A further feature that reflects on equality of sacrifice has been the source of the opposition to the minimum wage. The prime opponents have always included employer and business groups and their political representatives. The weaknesses in the advocacy from these sources include: self interest in the debate as direct beneficiaries of lower wages (given labour costs affect the level of returns to the owners of capital); a social and economic advantage in the community that distances the critics from the experience of low paid and unemployed workers and the payment of the minimum wage; and an often linked advocacy of tightly constrained and minimised social support for the unemployed and the poor, even when the administrative and financial capacity of the modern state allows otherwise. The advocates appear not to want to assist poor workers through a minimum wage or by other means. The prime motivation appears to be that little or no support ensures punitive pressure to participate in the labour market.
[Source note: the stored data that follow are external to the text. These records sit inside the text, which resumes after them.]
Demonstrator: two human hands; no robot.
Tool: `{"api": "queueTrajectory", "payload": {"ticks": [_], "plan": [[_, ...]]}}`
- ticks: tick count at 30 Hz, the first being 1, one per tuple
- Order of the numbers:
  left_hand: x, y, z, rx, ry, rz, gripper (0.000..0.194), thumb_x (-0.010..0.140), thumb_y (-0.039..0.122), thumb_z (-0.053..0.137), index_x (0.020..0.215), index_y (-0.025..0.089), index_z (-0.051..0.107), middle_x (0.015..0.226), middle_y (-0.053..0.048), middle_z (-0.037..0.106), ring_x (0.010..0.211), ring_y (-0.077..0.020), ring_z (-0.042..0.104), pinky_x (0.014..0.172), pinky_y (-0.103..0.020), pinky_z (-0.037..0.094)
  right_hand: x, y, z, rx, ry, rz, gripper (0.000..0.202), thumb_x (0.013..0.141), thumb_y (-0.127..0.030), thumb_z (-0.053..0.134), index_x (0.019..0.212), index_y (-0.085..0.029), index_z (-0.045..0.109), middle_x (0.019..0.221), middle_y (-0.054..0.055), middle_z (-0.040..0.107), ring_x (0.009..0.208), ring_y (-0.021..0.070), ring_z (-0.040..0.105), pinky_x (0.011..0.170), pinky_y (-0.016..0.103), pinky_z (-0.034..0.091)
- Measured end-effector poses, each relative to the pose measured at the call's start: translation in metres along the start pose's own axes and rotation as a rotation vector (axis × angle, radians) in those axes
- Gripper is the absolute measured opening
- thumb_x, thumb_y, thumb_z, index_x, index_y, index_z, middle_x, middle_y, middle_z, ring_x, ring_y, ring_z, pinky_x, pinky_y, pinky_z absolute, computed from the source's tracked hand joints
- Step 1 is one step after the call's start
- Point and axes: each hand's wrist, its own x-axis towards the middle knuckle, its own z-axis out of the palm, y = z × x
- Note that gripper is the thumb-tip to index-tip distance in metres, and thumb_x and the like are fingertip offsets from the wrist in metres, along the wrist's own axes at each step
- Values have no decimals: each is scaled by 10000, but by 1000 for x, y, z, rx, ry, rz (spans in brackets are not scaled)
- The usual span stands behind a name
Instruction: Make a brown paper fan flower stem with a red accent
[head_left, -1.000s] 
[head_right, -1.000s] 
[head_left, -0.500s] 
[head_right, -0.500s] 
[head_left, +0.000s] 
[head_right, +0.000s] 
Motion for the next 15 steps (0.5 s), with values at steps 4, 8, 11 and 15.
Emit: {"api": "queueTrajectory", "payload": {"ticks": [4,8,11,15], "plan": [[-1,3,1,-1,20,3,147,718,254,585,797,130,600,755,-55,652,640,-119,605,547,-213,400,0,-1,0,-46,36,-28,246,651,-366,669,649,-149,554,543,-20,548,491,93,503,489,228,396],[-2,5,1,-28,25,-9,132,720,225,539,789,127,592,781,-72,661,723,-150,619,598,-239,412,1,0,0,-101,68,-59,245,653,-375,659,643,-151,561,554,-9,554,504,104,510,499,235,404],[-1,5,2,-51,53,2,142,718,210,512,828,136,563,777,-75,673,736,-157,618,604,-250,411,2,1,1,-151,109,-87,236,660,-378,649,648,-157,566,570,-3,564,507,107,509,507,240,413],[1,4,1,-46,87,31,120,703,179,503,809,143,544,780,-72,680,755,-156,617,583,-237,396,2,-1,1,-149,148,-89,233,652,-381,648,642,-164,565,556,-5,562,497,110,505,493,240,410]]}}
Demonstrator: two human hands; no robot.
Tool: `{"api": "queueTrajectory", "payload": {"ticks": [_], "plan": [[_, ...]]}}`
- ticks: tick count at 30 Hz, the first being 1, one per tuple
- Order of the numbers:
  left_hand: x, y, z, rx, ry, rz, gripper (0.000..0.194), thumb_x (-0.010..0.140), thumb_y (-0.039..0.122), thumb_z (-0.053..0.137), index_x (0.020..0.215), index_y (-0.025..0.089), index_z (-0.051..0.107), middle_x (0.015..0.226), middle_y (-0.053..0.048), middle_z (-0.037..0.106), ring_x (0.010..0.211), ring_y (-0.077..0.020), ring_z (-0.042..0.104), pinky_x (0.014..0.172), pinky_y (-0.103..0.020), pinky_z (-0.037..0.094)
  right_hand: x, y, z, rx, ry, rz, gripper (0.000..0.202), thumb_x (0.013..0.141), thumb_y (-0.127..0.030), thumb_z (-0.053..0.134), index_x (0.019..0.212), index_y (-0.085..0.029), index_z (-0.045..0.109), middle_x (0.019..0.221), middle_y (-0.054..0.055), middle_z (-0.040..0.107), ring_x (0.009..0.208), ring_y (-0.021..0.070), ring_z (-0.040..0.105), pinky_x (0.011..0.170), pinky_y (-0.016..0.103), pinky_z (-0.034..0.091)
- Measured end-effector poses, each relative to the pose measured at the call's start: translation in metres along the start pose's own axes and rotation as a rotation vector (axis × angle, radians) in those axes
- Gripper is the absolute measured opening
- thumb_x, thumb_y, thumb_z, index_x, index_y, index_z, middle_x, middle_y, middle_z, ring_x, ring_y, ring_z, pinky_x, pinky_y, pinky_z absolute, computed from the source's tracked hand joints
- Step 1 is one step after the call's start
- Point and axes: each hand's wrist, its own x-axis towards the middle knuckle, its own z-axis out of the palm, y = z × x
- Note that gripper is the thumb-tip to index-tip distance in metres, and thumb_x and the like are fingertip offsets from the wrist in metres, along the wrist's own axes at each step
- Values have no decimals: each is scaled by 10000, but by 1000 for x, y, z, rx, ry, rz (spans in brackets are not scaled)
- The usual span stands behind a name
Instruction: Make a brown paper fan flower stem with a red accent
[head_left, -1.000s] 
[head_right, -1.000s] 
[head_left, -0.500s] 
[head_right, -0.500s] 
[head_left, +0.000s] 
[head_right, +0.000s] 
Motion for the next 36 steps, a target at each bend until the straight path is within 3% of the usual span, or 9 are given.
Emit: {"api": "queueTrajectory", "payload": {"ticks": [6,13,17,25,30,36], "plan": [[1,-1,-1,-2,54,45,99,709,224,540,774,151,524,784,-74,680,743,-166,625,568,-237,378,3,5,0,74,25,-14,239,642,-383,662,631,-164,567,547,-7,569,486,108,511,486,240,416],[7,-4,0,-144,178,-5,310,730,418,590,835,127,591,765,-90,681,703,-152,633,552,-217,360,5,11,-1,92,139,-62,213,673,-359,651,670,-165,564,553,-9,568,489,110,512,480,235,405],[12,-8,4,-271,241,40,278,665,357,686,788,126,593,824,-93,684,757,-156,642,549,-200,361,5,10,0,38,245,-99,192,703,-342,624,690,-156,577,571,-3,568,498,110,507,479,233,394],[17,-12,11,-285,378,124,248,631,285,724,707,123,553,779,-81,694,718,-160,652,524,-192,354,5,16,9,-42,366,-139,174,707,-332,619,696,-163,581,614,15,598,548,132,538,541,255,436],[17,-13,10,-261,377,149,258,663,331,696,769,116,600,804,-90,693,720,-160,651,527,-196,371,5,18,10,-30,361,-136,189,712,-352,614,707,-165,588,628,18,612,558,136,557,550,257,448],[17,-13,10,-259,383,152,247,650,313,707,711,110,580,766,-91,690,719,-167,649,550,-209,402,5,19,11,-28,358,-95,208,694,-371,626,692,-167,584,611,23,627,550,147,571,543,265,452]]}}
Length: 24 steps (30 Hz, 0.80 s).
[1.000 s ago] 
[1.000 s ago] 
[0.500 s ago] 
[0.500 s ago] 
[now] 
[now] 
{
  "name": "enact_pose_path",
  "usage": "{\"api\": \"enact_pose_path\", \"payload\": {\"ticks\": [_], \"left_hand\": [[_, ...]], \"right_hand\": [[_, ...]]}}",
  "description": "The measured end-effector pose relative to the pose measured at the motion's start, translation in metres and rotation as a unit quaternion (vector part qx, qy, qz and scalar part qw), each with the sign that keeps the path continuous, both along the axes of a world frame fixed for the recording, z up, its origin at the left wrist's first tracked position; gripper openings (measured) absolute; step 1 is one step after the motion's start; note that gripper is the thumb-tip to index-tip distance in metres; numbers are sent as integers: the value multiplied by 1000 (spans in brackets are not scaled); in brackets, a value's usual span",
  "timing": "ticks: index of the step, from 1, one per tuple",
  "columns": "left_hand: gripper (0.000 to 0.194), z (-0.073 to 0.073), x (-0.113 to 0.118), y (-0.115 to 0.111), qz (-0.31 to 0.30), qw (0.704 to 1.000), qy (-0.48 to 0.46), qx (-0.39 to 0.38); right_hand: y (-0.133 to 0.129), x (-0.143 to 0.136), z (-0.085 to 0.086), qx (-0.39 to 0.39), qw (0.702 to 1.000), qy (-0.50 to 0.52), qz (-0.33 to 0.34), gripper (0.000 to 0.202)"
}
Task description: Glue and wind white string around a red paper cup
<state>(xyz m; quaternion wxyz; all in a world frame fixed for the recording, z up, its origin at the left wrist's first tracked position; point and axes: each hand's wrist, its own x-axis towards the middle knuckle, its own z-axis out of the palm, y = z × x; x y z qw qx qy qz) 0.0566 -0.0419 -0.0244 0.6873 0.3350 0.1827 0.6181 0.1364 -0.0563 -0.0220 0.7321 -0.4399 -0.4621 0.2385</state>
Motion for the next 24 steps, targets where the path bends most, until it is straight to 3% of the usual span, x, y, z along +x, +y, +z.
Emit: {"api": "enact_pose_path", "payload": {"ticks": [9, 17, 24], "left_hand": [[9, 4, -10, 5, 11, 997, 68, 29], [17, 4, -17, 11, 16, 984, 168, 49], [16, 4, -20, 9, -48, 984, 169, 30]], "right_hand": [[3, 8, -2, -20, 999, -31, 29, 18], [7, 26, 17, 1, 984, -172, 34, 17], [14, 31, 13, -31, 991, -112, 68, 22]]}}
The advocates also obtain a direct benefit from reductions in social support in that they reduce or limit tax obligations. Similar concerns and advocacy prevailed with the enactment of the New Poor Law in 1834.
The history of the New Zealand minimum wage merges easily into the contemporary context. The experience tells us much about why we have the minimum wage and its continued relevance in our modern economy. This includes the unchanging fundamental features of our economic society that produce both the need for basic support and basic contrary emotions and impulses. And yet against these features there has been significant and effective change driven by determined human action.
In that this essay is primarily history, it is only appropriate that the old activists, now long in their graves, should have the last word. Waddell, Reeves, Savage, Nash and the others were the good men who provided the legacy of the minimum wage not because they were pious but because they worked hard in the service of their community and particularly for those least able to help themselves. Indeed Gustafson, Savage’s biographer, provides a detailed portrait of a man who knowingly sacrificed his life in this cause.